In the listing that follows, find the lines with the string "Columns" and report how many there are, without commentary.
·····
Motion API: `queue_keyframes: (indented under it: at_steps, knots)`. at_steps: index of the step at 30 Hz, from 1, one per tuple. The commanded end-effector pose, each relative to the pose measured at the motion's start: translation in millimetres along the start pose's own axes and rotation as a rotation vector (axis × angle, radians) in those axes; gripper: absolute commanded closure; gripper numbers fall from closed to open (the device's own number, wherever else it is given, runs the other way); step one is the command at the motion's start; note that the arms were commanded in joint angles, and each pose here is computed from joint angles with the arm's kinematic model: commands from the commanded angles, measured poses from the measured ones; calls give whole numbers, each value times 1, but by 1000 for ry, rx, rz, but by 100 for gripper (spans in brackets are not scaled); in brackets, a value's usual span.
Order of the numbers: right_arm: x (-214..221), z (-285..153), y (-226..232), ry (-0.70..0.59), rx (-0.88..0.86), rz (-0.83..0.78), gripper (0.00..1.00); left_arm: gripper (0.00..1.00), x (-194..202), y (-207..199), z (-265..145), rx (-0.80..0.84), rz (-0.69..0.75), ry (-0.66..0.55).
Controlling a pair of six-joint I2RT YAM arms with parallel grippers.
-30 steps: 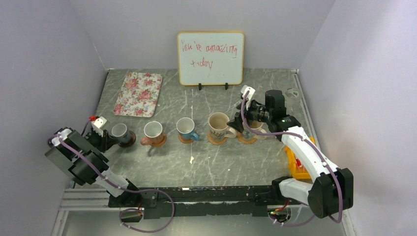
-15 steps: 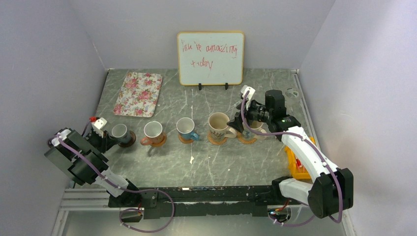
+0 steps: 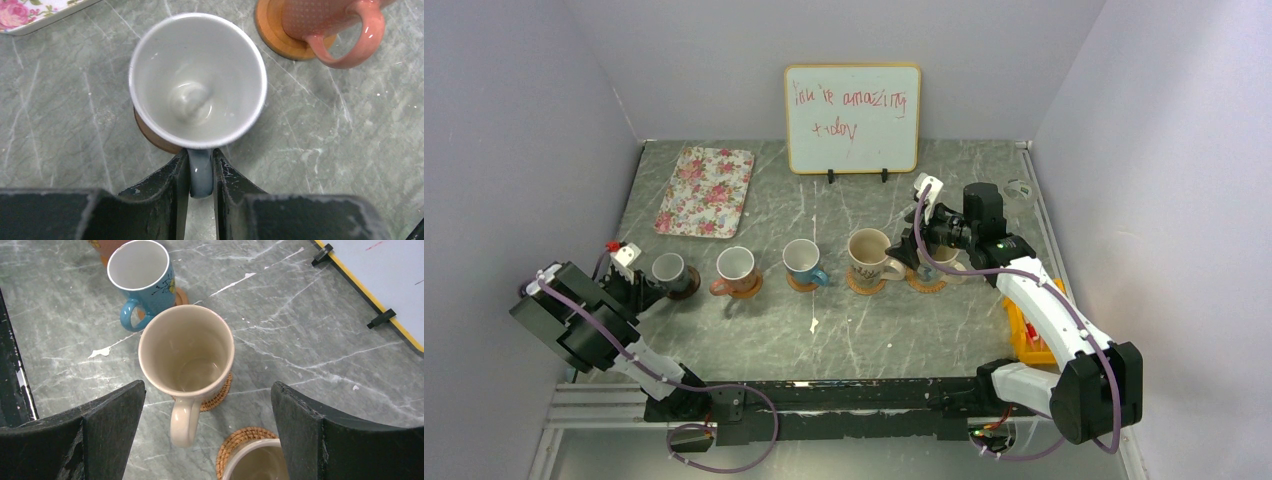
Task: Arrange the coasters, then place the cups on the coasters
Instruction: Place the cup on the coaster.
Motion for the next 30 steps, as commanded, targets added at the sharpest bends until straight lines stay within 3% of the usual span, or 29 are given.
queue_keyframes:
  at_steps: [1, 30]
  knots:
    - [-11, -3, 2, -47, -11, -29, 0, 71, -9, 1, -4, 10, 36, -45]
    - [-12, -4, 2, -51, -8, -26, 0, 72, -15, -3, -5, 59, 42, -79]
Point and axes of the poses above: each gripper's point midway between its finger pads, its own z axis out along the fingers, its own y axis along the line the jaws close on, x = y × z, the point moved 6 cm from there along -z, back along the fingers, and after that the axes turned 3 degrees about z, right-handed, at the moved point
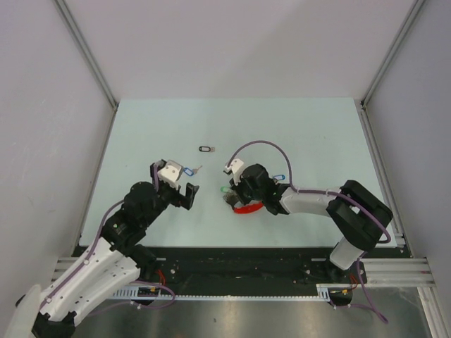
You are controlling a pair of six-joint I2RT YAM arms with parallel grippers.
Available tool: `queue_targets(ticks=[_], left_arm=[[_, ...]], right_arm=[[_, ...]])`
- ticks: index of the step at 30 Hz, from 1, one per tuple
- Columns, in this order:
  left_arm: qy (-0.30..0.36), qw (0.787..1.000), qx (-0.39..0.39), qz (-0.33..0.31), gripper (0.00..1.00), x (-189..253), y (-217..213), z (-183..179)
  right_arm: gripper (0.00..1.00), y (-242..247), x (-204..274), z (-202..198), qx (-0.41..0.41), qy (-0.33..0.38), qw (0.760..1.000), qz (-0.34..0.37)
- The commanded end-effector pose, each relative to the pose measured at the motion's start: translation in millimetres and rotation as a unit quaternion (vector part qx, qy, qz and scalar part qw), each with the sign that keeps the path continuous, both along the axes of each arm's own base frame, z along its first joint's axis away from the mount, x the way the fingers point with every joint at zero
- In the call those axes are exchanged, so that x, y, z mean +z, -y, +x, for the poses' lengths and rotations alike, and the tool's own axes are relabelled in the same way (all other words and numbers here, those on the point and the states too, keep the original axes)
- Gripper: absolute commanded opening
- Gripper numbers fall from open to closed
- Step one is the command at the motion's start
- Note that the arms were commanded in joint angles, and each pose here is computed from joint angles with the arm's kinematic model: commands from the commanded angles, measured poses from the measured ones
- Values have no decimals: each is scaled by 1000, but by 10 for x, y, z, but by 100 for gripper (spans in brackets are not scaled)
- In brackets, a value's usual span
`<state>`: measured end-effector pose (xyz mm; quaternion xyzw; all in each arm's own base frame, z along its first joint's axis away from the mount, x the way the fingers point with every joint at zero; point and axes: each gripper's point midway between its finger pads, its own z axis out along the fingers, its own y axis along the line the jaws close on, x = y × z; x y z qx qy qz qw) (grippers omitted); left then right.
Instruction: Put the keys on the keyring
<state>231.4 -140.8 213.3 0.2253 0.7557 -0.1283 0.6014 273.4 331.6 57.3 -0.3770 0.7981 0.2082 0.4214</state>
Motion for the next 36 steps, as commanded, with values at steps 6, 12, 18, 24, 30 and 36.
queue_targets(ticks=[6,12,18,24,30,36], left_arm=[[4,999,-46,5,95,58,173,20],[-6,999,-47,13,95,-14,203,55],[-14,999,-39,21,94,-52,175,75],[-15,999,-44,19,94,-52,188,60],[-18,998,-51,18,94,-55,209,37],[-25,997,-64,21,94,-86,256,32]], right_arm=[[0,201,66,-306,44,-118,989,-81],[0,346,74,-290,25,-136,980,-143],[0,481,-145,-422,32,-153,961,-227],[2,379,-231,-446,49,-152,956,-244],[20,306,-113,-437,51,-138,962,-231],[33,311,307,-342,26,-96,977,-187]])
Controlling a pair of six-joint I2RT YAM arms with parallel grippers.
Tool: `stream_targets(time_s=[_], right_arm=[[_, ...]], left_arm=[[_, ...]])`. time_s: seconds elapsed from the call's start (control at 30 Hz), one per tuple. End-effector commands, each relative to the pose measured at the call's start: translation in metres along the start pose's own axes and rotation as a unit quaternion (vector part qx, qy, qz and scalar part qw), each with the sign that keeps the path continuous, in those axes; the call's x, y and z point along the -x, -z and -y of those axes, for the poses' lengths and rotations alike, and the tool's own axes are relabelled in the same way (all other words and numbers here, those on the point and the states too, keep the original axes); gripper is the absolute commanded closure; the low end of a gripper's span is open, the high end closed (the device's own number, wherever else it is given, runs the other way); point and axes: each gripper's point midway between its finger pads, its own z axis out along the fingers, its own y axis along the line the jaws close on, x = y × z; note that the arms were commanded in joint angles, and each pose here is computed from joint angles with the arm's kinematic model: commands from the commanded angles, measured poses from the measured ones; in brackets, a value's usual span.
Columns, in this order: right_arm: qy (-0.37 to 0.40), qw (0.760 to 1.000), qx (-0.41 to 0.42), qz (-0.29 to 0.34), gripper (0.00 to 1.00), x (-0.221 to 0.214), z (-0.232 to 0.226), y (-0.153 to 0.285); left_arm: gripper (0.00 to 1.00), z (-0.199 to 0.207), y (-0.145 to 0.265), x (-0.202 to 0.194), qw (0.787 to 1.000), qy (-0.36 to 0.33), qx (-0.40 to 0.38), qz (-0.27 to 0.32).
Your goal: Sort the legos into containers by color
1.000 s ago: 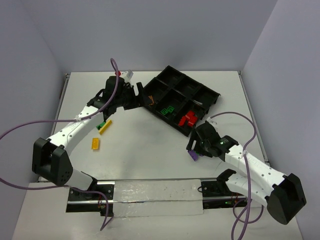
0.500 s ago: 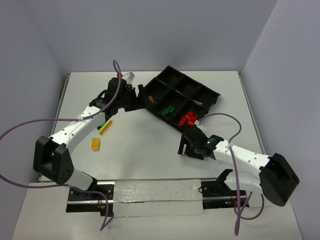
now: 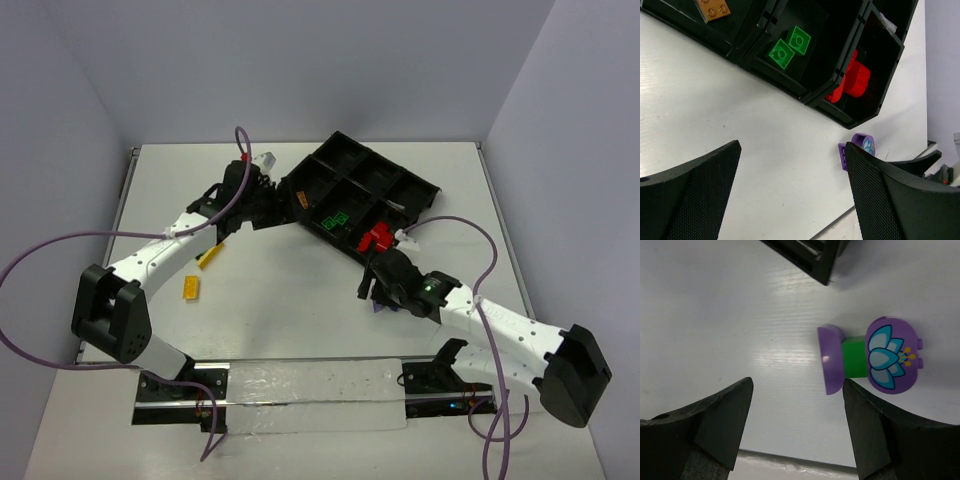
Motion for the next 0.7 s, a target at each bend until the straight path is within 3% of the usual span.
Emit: stream_targets(time_s=[0.0, 0.27, 0.43, 0.67], right_arm=[[0.003, 0.995, -0.087, 0.047, 0.22, 0.022, 0.03, 0.004], [0.017, 0.994, -0.096, 0.039, 0.18, 0.036, 0.037, -0.002], [0.034, 0.992, -0.115, 0.036, 0.03, 0.045, 0.038, -0.011], [0.048, 0.996, -0.075, -0.002, 0.01, 0.034, 0.032, -0.027]], left_arm=[[0.08, 0.015, 0.0, 0.003, 1.0, -0.019, -0.025, 0.004], [0.08, 0.02, 0.0, -0.003, 0.999, -0.02, -0.028, -0.001], [0.08, 0.024, 0.001, -0.004, 0.999, -0.023, -0.031, -0.001], [0.08, 0.024, 0.005, -0.007, 0.999, -0.027, -0.026, 0.0]])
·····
→ **TASK SOLUTION**
2